もし「拳銃の幽霊」で人が撃たれても、死にはしないし傷付く事もないが、痛みだけは感じるだろう。その一方、本を普通に撃ち抜く事は出来た。
「食べ物の幽霊」は、食べる事は出来ないし無くなる事もないが、口に入れれば味だけは感じられる。
「ライターの幽霊」の炎も、人体を直接焼く事はないが、猛烈な熱さと苦しさは感じる。ただし、無生物であるガソリンには実際に燃え移るため、そこからは本物の炎が出る。
「電気の幽霊」もコンセントを通っているようで、実物の電化製品を起動させる事が可能である。


破壊された物質から「物の幽霊」を生み出し、使用する事が出来る。
作中では、ミューミューことミュッチャー・ミューラーにパソコンを破壊されたが、そこから「パソコンの幽霊」を生み出した。以後、それでネットを使って情報収集していた。エンポリオにとって想い出や愛着のある物であるほど、より簡単に「物の幽霊」として生み出せると思われる。


上記でも述べた通り、「物の幽霊」と「地面の記録」は非常によく似た存在ではあるが、当然、違いもある。
「物の幽霊」は、物に宿っていた「知性」の記憶・イメージと、人々の「思念」、さらにエンポリオのスタンドパワーが結び付いたもの。「地面の記録」は、地面に宿る「知性」の記憶・イメージと、ヴェルサスのスタンドパワーが結び付いたもの。前者は基本、自然発生したもので、それを『バーニング・ダウン・ザ・ハウス』の能力で利用しているだけだが、後者は『アンダー・ワールド』の能力によって作り出されたものである。
「物の幽霊」は消え去る事なく常に持ち運べるが、結局は「便利な道具」「変わった道具」止まりのパワーしか持たない。一方、「地面の記録」はスケールが大きく、運命をも再現するほど強力である反面、自由に持ち運んだりは出来ない。ヴェルサスの精神力に依存する存在で、集中力が途切れれば消え去ってしまう。そのような差異があるのだ。

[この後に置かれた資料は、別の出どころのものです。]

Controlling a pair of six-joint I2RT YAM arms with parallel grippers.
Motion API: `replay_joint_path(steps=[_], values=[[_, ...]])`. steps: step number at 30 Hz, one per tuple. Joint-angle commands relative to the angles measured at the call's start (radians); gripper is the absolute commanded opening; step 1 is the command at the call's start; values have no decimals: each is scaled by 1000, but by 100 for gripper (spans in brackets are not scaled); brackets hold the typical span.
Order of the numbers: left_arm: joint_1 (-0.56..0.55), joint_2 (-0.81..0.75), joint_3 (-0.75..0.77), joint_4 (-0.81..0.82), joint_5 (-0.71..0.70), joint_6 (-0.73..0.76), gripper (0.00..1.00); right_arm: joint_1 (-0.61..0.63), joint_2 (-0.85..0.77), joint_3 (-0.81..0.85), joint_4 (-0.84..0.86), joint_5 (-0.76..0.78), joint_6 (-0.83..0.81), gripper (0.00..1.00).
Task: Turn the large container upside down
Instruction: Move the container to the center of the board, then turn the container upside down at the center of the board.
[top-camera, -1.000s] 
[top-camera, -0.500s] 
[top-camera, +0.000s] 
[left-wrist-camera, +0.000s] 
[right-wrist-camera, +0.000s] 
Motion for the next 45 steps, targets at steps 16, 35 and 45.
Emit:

ただ、両者に優劣があるワケではなく、使い方次第でどうにでもなる。


「物の幽霊」は、エンポリオのスタンドパワーと「思念」によって使用されている限り、彼のスタンドと言っても良い存在である。他のスタンドと同様、『メイド・イン・ヘブン』の能力による「時の加速」にも付いていけず、通常のスピードのまま動く。

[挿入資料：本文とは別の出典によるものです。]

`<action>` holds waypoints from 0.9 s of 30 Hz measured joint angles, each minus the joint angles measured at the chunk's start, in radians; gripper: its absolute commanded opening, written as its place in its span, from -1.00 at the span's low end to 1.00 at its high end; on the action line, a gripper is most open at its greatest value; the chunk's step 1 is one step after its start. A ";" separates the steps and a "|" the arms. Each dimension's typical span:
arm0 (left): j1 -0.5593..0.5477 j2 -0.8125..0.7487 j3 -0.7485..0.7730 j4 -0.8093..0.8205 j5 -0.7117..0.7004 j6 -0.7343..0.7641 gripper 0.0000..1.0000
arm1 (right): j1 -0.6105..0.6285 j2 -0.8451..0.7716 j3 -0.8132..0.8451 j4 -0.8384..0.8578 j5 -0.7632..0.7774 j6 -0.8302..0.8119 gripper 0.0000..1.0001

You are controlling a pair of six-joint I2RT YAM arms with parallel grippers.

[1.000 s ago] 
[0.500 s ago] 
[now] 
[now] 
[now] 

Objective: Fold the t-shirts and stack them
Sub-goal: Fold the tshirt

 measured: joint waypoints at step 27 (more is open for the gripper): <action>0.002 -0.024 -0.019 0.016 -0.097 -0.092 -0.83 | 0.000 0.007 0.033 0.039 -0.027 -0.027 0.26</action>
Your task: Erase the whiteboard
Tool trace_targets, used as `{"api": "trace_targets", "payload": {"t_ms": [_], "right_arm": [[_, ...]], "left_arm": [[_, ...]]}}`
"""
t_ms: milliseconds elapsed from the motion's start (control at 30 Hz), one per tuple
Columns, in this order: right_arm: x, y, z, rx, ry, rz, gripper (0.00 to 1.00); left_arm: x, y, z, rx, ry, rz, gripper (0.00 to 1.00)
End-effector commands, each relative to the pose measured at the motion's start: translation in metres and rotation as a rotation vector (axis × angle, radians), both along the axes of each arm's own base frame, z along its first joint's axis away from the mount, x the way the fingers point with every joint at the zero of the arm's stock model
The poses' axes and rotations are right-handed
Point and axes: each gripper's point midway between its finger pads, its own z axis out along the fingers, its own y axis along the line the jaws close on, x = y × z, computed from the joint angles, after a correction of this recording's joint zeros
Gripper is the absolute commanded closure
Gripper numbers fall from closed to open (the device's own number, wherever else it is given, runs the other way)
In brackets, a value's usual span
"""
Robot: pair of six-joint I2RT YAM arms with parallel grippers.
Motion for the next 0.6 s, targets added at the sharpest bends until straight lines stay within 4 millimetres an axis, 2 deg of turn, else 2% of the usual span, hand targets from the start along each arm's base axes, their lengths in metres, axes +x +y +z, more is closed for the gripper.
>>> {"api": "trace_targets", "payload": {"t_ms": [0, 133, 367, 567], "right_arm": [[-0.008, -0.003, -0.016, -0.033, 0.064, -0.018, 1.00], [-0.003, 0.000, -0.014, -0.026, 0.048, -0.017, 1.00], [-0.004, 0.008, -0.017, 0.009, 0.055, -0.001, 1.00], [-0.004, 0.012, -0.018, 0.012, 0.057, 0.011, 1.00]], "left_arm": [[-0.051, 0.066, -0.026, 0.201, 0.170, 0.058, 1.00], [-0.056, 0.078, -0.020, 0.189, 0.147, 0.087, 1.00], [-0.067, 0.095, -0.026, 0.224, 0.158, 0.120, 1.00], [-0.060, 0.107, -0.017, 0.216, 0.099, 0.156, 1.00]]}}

だが、一巡後の世界での「音楽室の幽霊」では、時計や花が加速していた。あれは恐らく「時計の幽霊」と「花の幽霊」であり、本来は加速などしないはずだ。ところが、あの時のエンポリオは『ウェザー・リポート』の新たな本体にもなっていたため、『バーニング・ダウン・ザ・ハウス』に割かれていたスタンドパワーが減退してしまった。エンポリオの能力の支配が弱まり、「音楽室の幽霊」は彼のスタンドとは言えない状態となる。その影響で、「時の加速」にも乗ってしまったのだった。

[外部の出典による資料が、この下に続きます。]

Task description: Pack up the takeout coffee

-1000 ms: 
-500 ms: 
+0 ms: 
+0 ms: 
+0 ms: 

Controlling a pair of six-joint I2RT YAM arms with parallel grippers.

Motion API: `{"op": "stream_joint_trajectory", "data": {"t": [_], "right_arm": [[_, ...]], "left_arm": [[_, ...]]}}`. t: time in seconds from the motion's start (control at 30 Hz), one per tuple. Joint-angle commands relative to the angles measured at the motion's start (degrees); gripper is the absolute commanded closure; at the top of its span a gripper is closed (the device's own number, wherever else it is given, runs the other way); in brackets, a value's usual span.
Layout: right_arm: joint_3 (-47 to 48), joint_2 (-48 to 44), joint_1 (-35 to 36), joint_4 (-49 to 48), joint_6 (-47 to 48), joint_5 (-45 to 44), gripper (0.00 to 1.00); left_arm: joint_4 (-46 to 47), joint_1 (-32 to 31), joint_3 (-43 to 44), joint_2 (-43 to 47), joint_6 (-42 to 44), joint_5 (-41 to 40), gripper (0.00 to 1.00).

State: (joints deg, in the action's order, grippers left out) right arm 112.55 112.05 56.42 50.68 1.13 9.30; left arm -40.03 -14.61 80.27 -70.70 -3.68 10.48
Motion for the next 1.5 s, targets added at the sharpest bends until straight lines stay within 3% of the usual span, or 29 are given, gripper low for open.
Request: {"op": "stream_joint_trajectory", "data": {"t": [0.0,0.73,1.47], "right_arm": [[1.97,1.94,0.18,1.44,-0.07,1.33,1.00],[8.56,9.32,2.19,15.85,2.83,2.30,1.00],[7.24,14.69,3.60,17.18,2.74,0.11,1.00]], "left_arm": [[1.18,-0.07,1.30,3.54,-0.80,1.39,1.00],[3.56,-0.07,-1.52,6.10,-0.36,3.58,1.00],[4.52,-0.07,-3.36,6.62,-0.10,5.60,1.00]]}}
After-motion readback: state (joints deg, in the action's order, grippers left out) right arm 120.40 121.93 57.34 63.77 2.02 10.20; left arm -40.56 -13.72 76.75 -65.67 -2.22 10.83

もっとも、「時計の幽霊」は針がグルグル回り続けるだけ、「花の幽霊」は枯れては再び咲いてを繰り返すだけで、どれほど時が加速しようとも崩壊・風化・消滅するような事はない。「物の幽霊」や「屋敷幽霊」が消え去る時は、その物や場所を憶えている者(「思念」を向ける者)が誰もいなくなってしまった時なのだ。